The desire for freedom – from what? to what?

A strong human desire that is expressed, as far as I can see, in all places and at all times of our history, is the desire for freedom.  That is not to say that everyone prioritises this desire.  Some people place their desire for safety and security before their desire for freedom.  But is this just prioritising the “freedom from” (hunger, uncertainty, pain, fear etc.) over the “freedom to” (move, express themselves, explore, question, develop etc.)?  And then, of course, there is the desire for freedom from desire, as in the Buddhist sense.

When I ponder deeply about the desire for freedom, I go down into my body and feel into a sense of not being free.  It feels immediately tight – constricted.  If I go with this further into the place of oppression, the images are of being bound, closed in, behind a barrier that I can see through but cannot open and go out – no access to the unlimited possibilities of being alive.  A feeling of anger arises at being unfree.  This is an anger that can lead to violence, revolt and war.  It feels powerfully energetic.  I want to burst the chains that bind, break open the gates – and push aside, even hurt, anyone that I feel is linked to my oppression or might try to block my movement to freedom.
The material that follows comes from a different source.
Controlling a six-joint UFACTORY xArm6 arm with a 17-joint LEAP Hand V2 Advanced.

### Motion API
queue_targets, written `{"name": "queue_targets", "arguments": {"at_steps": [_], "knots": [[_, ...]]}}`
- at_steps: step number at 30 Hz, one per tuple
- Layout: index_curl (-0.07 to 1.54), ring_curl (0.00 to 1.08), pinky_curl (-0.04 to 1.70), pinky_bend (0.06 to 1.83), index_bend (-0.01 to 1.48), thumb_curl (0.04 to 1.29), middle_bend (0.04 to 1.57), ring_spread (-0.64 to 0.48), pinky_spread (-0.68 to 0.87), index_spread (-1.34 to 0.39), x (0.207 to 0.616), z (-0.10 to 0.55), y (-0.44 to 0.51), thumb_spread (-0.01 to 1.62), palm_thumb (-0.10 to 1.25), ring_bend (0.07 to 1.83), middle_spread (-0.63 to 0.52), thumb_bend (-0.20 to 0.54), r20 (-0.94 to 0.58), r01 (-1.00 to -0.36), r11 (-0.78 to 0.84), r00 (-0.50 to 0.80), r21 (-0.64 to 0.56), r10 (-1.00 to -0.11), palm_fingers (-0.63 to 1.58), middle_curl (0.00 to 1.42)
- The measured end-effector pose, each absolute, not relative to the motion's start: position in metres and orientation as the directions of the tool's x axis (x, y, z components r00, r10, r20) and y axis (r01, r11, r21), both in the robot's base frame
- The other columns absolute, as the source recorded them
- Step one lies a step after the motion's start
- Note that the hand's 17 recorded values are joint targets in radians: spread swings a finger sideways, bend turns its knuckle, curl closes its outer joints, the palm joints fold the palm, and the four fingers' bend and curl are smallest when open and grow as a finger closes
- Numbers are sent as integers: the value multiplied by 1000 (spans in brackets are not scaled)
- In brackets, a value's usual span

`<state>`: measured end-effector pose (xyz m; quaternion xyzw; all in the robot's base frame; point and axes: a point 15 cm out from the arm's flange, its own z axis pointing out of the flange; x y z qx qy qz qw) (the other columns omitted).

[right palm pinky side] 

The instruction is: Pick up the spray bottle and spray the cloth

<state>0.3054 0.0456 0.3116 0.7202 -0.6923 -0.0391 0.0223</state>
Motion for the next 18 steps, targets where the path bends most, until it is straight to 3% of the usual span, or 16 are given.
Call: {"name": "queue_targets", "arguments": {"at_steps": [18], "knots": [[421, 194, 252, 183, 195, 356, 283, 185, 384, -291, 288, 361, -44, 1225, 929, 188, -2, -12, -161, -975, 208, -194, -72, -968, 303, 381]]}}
When oppression is there – one person or group denying the freedom of another person or group – something needs to change.  How to bring about that change for all those involved – maximise both the freedom from and the freedom to – is a complex social issue that is essential to continue to address.  But it is not what I want to explore here.  I am more interested in inner freedom and, if you like, self-oppression.  The desire is the same, but the solutions are, perhaps, particular to the individual.

I think, for me, the desire for freedom is a deep desire.  It resonates through my body and my heart.  I recognise the feeling of constriction from my meditation practice – and I know that it is a sign of what in Buddhism is called “craving”, something I have already written about in my post “Desire arises from contact – a Buddhist perspective”.  Craving is a particular kind of desire to grasp at, cling to or push away whatever is seen as desirable or undesirable contact.  It is associated with the sense that things are not as they should be, a feeling of dissatisfaction, that in Buddhism is called dukkha.  How to free oneself from this craving is one of the main thrusts of Buddhist teachings.

I have learned, from Buddhist meditation practices and from Qigong, a way of following my desire for freedom that is not about engaging with the constriction through anger and effort.  Both anger and effort bring even more sense of constriction.  Freedom, instead, comes through relaxing more and opening more – becoming more soft and vulnerable, but without collapsing.

Initially, this feels counter-intuitive.  For instance, fear triggers the desire to escape what is seen as frightening and find safety.  In a survival situation, this is essential.  But, if it is not a real, here-and-now survival situation, the desire to escape becomes craving.  The mind and body feel constricted – insisting that you escape in whatever way you have learned to in your life.  I withdraw behind my inner gates and become, by so doing, less free.   I may believe myself to be more free from the source of the fear – but my “freedom to” has been seriously compromised.

An interesting reflection I have had about my desire for freedom is that I don’t want to be free of everything.  I want to be free within a sense of also being held – contained.  There needs to be a balance of some kind.  I can feel more free to move, to create, to express myself, if I feel held.  I think this is just because I am a human being, and we humans always need to feel we are in some way connected to others, or at least another.  This takes me back to what I wrote in the post, Why do I want to be witnessed.  I desire a sense of inner and outer freedom and feel it most when I am also held in open, warm, relaxed connection.  I want both, so there is a need for balance.

Within Buddhism, attachment is seen as a cause of dukkha.  But, to my surprise, I found when I married my husband, 25 years after we first got together, that a sense of great freedom and release came from giving in to, acknowledging and opening to my real attachment to him!  Before we got married, there was always a sense that we could break free from each other, and committing to a marriage has, in that sense, made us less free.  But I feel more free.  Is this just more free from the danger of losing him?  I know that by becoming attached I open myself to the pain of eventually losing him through death, my own or his.  Is the balance in freedom a balance between freedom from and freedom to?